Background technology
Sizing agent is widely used in all respects from daily life to high-technology field at present as a kind of functional high molecule material, and according to the difference of actual application environment and application conditions, people have constantly proposed new requirement to the performance of sizing agent.Pressure sensitive adhesive is one of kind of consumption maximum in sizing agent, and it is that material of main part is formulated that general employing has compared with the polymkeric substance of low Tg, so pressure sensitive adhesive has shown good tack.But in some practical application, require sizing agent to there is good tack on the one hand, on the other hand also need to be after bonding process complete, bonded structure has good weather resistance, high thermal resistance etc.Like this, common pressure sensitive adhesive just can not meet application requiring.
In fact, adopt acrylic ester polymer and modifier thereof, epoxy resin, resol, urethane, cyanate, silicone based and heterocyclic polymer etc. all can realize resistant to elevated temperatures performance, but let us also need to consider the accessibility using.Mostly current high-temperature Resistance Adhesives is on the market hot melt adhesive, or bi-component package, uses very inconvenient.
The most frequently used low Tg polymkeric substance is polyacrylic ester.Acrylate monomer is of a great variety, has the monomer of different structure by homopolymerization or copolymerization, second-order transition temperature that can modulation polymer.The polyacrylic ester of suitable molecular weight and molecular structure can show good adhesiveproperties (comprise tack and hold viscosity).But polyacrylic ester has a disadvantage, along with the rising of environment for use temperature, the polyacrylic ester of low Tg, by deliquescing, even occurs to flow, the intensity of itself can significantly decline with temperature rise, and this has just limited the application of polyacrylic ester in temperature tolerance sizing agent.Certainly, also can adopt polyacrylate blending thing or the multipolymer of high glass transition temperature and low Tg to prepare sizing agent, but have this specific character sizing agent tack and hold viscosity and be conventionally difficult for obtaining best balance, may occur that tack is good and heatproof is bad, or temperature tolerance is fine and result that tack is not good.

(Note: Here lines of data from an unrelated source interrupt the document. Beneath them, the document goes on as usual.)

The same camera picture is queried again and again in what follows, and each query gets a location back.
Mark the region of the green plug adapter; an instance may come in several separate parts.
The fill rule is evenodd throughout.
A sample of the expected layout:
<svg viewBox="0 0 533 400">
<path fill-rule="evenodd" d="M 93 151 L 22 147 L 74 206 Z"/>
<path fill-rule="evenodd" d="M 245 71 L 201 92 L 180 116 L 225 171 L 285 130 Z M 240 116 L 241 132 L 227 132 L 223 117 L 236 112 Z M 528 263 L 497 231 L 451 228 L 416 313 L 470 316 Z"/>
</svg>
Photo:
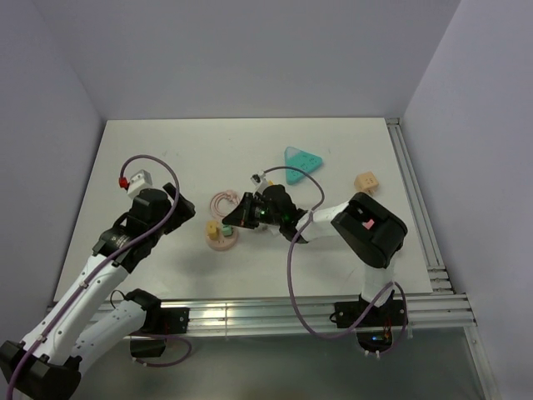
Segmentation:
<svg viewBox="0 0 533 400">
<path fill-rule="evenodd" d="M 224 237 L 230 237 L 233 234 L 232 226 L 221 225 L 221 233 Z"/>
</svg>

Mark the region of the light yellow plug adapter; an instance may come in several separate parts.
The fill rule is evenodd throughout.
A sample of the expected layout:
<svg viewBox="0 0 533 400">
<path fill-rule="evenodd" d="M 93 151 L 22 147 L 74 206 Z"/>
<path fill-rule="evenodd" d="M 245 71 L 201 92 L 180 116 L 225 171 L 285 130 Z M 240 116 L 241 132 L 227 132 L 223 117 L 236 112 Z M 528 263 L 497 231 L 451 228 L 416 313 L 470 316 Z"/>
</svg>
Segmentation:
<svg viewBox="0 0 533 400">
<path fill-rule="evenodd" d="M 206 235 L 212 241 L 216 241 L 218 239 L 218 222 L 216 220 L 211 220 L 207 222 Z"/>
</svg>

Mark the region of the pink round power strip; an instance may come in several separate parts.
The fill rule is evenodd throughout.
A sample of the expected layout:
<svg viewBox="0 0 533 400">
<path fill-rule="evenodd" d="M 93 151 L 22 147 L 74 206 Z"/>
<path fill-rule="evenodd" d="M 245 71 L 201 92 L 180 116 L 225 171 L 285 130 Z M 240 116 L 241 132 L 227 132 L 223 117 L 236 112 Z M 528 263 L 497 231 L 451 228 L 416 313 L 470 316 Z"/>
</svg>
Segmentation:
<svg viewBox="0 0 533 400">
<path fill-rule="evenodd" d="M 230 237 L 224 237 L 221 233 L 221 228 L 218 226 L 218 239 L 216 241 L 210 240 L 205 233 L 205 241 L 207 246 L 218 252 L 223 252 L 231 249 L 238 240 L 238 231 L 233 229 L 233 234 Z"/>
</svg>

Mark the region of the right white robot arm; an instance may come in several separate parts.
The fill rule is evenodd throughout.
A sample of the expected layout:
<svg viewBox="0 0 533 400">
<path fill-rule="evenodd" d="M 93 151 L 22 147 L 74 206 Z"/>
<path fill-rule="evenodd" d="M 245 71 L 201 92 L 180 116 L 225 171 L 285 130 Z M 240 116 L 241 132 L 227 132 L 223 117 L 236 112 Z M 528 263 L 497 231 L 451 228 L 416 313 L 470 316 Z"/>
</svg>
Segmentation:
<svg viewBox="0 0 533 400">
<path fill-rule="evenodd" d="M 365 271 L 360 298 L 362 319 L 377 325 L 390 308 L 394 257 L 408 233 L 405 223 L 371 196 L 358 192 L 335 207 L 312 211 L 299 208 L 282 185 L 246 192 L 237 207 L 222 219 L 233 227 L 277 227 L 290 242 L 303 244 L 340 237 L 362 261 Z"/>
</svg>

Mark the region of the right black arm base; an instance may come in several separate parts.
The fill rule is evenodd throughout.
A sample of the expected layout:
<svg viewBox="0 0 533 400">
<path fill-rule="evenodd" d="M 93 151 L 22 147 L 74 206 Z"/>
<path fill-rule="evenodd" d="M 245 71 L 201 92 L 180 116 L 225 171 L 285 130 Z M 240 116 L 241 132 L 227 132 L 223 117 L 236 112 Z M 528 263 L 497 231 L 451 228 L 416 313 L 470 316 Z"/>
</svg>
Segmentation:
<svg viewBox="0 0 533 400">
<path fill-rule="evenodd" d="M 363 300 L 335 302 L 329 320 L 338 329 L 349 328 L 366 310 Z M 405 336 L 408 326 L 406 303 L 389 299 L 382 307 L 372 307 L 356 327 L 356 339 L 365 354 L 380 356 L 390 352 Z"/>
</svg>

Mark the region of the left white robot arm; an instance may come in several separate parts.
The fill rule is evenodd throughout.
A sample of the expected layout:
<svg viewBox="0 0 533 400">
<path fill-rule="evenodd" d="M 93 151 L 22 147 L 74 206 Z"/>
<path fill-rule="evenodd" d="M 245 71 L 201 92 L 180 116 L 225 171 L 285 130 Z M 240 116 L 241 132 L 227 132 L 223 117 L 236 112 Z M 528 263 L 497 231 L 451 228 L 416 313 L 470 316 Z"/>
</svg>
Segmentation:
<svg viewBox="0 0 533 400">
<path fill-rule="evenodd" d="M 1 346 L 8 390 L 32 399 L 69 399 L 82 375 L 117 342 L 132 333 L 157 333 L 162 302 L 141 289 L 126 294 L 94 325 L 89 321 L 161 237 L 195 214 L 193 203 L 171 183 L 141 190 L 131 208 L 100 235 L 80 275 L 51 312 L 23 339 Z"/>
</svg>

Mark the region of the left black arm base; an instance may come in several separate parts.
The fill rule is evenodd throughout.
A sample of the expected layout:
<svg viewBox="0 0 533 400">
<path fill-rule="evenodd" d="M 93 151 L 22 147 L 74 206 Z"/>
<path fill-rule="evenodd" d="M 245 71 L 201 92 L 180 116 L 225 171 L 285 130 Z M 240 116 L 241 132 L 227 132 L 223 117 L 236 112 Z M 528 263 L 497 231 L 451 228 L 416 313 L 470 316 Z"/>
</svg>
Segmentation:
<svg viewBox="0 0 533 400">
<path fill-rule="evenodd" d="M 182 337 L 187 332 L 189 323 L 189 307 L 165 307 L 155 322 L 135 332 L 130 338 L 129 350 L 136 363 L 152 368 L 163 368 L 182 363 L 192 353 L 192 344 Z M 166 350 L 171 345 L 183 345 L 185 353 L 175 361 L 155 362 L 162 360 Z"/>
</svg>

Another material conventional in sizing agent is exactly epoxy resin, and epoxy resin is in fact a kind of oligopolymer, has solid-state or liquid-state epoxy resin kind, and general liquid-state epoxy resin molecular weight is lower, but the content of epoxy group(ing) is higher; Solid-state epoxy resin has higher molecular weight and lower epoxy group content.After solid epoxy resin is heated, can soften, melting, become thickness state or liquid state; The liquid resin reduced viscosity that is heated.But be only common being heated, epoxy resin can't occur crosslinked or curing, and its molecular weight can't enlarge markedly, thereby does not possess the mechanical property of actual needs.Only add suitable solidifying agent compositing formula resin, and be cured reaction under certain condition, generating three-dimensional tridimensional network.Now epoxy resin, by changing into a kind of insoluble not molten macromolecular solid compound, just can show various good performances.But the common fragility of epoxy resin adhesive is large, be unsuitable for preparing pressure sensitive adhesive.
Summary of the invention
The object of the invention is to overcome the deficiencies in the prior art, provide one to there is at normal temperatures good tack, after being applied in hot environment, can progressively be subject to thermofixation, improve and hold viscosity and bonding strength, thereby there is the self cure Polyacrylic Ester and Epoxy Resin sizing agent of good bonding intensity.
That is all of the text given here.